As shown in FIG. 3, the body portion 6 of the contact 4 includes a recurved terminal 62 opposite the mounting portion 8 which may be used to electrically connect the circuit board 12 and a discrete electrical device (not shown) which may be mounted on the circuit board 12. Although for clarity only one contact 4 has been shown, it is contemplated that the contact 4 would be most usefully utilized in conjunction with other identical contacts 4 arranged in parallel rows and encapsulated in a structure which included apertures providing access to the terminal 62 into which the legs of a discrete electronic device, such as an integrated circuit, may be inserted. The mounting portions 8 of the contacts 4 would then be inserted into parallel rows of plated holes 10 in the circuit board 12 to electrically connect the electronic device and the circuit board 12.
However, the utility of the contact 4 is not limited to the application just described. As illustrated in FIG. 7, a contact 64 could be formed with axially-extending body portions 66 and 68 which may be circular or square in cross-section as shown, or which may assume any other desirable configuration. The square configuration would be most commonly used to provide for wire-wrap connections to a plated circuit board hole 70 and the circular configuration would be used for mating with a variety of sliding contacts commonly known as socket contacts.

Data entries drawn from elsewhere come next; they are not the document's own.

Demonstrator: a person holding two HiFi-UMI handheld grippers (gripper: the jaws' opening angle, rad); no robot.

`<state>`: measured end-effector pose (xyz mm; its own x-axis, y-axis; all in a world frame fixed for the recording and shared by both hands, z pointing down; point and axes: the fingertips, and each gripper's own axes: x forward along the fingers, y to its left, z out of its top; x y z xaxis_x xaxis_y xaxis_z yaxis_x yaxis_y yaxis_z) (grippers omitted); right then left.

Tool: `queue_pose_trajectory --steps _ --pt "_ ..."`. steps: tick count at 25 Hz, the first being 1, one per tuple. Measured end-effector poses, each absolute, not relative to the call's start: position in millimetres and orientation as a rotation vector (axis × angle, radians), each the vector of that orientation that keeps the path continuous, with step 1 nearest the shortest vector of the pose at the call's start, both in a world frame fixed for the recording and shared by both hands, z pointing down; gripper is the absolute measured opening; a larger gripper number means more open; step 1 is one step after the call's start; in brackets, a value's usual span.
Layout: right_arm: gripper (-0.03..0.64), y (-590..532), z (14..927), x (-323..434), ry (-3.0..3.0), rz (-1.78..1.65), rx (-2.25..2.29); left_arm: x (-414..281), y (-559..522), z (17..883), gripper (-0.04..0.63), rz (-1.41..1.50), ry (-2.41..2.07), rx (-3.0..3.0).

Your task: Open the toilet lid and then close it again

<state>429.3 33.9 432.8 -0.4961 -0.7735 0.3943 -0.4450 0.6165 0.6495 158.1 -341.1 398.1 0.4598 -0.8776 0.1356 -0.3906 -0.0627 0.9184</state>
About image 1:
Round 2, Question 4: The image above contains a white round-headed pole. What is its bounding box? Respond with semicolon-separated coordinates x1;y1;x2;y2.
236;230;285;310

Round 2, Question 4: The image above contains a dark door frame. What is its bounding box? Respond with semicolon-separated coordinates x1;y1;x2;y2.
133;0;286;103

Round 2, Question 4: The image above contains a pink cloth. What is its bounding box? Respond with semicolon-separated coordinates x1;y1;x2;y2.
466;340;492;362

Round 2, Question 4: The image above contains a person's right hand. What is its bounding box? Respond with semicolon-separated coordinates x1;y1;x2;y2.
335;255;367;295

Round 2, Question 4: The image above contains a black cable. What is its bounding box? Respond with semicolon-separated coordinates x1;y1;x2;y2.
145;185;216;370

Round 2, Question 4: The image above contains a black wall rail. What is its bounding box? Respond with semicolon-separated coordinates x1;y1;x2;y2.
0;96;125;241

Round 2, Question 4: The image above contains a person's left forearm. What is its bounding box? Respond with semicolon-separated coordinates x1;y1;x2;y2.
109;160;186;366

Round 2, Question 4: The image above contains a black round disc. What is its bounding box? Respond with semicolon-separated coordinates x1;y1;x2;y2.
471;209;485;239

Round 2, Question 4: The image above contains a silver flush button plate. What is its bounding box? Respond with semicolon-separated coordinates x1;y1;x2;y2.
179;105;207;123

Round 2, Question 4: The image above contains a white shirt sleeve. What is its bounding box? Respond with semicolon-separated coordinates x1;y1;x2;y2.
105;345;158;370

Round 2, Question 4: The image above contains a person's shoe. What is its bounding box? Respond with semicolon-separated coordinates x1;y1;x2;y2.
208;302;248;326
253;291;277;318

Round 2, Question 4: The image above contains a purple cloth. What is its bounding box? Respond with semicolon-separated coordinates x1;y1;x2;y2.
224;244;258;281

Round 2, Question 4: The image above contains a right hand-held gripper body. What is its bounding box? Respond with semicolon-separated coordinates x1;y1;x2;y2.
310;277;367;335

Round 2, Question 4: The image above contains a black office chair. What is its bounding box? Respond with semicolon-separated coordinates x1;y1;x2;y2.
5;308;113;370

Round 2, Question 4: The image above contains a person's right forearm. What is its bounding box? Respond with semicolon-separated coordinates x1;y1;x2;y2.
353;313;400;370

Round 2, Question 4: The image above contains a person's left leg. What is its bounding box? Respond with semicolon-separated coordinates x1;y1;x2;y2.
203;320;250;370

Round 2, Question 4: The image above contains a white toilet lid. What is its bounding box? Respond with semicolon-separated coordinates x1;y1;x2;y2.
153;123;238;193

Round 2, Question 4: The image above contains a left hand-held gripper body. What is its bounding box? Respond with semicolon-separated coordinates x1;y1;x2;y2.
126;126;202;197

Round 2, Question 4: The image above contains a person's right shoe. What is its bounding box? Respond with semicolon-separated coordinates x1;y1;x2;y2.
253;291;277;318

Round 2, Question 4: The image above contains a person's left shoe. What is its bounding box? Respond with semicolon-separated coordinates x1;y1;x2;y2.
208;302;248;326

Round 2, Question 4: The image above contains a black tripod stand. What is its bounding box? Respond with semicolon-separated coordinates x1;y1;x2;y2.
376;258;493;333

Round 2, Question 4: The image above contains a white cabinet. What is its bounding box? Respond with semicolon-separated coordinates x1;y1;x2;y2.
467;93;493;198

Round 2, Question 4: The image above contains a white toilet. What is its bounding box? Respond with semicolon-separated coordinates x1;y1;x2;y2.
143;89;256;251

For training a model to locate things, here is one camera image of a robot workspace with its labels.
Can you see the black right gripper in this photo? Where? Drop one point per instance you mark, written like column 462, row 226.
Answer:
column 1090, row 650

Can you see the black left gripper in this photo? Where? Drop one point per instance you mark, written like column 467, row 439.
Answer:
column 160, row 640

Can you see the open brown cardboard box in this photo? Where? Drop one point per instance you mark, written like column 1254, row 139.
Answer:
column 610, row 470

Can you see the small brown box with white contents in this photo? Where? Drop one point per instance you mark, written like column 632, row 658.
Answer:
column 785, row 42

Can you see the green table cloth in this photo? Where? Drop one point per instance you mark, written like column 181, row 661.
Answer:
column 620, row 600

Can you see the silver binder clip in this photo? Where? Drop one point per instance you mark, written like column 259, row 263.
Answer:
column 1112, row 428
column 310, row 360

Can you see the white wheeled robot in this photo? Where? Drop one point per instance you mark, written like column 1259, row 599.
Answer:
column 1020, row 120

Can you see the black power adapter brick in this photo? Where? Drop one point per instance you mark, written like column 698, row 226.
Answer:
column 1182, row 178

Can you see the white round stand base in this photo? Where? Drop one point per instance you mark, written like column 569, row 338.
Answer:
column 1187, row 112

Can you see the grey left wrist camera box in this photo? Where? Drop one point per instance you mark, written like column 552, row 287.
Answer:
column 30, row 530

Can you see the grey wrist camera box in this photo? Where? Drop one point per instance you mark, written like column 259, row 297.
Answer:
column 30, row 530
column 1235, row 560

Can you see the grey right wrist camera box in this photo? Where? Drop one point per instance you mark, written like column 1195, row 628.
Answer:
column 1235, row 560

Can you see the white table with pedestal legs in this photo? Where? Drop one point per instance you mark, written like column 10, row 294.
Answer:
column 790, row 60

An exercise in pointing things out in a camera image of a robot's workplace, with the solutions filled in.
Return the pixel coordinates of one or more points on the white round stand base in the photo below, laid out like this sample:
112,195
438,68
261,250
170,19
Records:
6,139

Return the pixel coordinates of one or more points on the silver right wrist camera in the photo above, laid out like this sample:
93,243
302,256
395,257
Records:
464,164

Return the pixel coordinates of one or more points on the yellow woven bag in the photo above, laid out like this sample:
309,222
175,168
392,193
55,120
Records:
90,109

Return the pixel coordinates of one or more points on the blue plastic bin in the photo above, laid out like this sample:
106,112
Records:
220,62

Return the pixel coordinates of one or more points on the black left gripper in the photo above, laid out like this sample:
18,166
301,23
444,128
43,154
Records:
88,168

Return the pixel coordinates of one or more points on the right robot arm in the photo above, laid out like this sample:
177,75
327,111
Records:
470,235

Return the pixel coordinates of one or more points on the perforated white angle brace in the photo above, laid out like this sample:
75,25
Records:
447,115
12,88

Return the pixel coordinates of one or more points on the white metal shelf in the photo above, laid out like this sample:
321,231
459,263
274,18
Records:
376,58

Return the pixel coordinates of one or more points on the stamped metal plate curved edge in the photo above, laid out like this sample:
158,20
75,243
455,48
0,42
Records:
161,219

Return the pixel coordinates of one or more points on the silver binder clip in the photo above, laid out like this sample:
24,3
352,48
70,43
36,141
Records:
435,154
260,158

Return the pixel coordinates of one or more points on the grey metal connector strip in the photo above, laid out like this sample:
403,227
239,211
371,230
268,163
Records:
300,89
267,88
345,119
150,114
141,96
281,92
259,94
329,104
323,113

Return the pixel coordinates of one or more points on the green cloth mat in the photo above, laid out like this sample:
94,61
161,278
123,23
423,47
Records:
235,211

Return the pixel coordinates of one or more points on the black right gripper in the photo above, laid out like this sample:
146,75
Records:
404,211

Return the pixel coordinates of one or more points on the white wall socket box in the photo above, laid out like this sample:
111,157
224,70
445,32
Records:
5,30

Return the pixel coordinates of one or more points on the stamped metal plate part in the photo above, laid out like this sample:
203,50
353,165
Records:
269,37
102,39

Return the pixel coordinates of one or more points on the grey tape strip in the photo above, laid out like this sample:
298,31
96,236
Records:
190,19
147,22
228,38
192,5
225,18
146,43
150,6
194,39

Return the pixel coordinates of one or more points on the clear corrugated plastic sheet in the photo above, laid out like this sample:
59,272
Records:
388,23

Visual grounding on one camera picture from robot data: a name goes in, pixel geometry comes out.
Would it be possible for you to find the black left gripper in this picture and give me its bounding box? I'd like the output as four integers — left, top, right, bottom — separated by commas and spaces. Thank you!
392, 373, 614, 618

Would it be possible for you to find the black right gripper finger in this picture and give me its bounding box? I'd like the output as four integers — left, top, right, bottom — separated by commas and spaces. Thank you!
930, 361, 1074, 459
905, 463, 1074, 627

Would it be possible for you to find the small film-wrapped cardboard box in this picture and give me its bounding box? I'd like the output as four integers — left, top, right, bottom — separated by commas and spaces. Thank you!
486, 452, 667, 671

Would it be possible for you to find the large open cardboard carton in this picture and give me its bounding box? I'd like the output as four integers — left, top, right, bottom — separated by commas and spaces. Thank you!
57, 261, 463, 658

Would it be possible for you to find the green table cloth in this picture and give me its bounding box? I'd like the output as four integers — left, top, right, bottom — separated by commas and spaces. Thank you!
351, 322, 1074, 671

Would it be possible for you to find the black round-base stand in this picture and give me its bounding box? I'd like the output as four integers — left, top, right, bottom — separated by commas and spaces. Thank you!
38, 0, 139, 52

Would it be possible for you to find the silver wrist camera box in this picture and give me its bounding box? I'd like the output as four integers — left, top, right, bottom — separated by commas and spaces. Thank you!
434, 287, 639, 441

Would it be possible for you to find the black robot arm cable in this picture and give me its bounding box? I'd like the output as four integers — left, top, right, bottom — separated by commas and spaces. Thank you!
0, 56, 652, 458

If a solid non-rectangular body portion 66 or 68 such as shown in FIG. 7 is desired, a portion of the contact 64 would be flattened to form a spline 72 necessary for the formation of mounting blades 74 and 76 identical to the blades 20 and 22 described above with respect to FIGS. 1-6. It should be apparent that the body portions 66 and 68 need not extend in both directions from the circuit board hole 74.
Furthermore, although the present invention has been described with respect to electrical applications in which it is desirous to make electrical contact with a plated hole in a circuit board, the invention should not be so limited. The present invention has general utility in mechanical and/or electrical applications in which it is desirable to connect a shaft or object to a hole, and it is contemplated that the mounting portion of the invention be formed of a material other than metal, such as plastics, or of metals other than copper alloys which are preferred in electrical applications.
The foregoing detailed description is given for clearness of understanding only and no unnecessary limitations should be understood therefrom, as modifications will be obvious to those skilled in the art.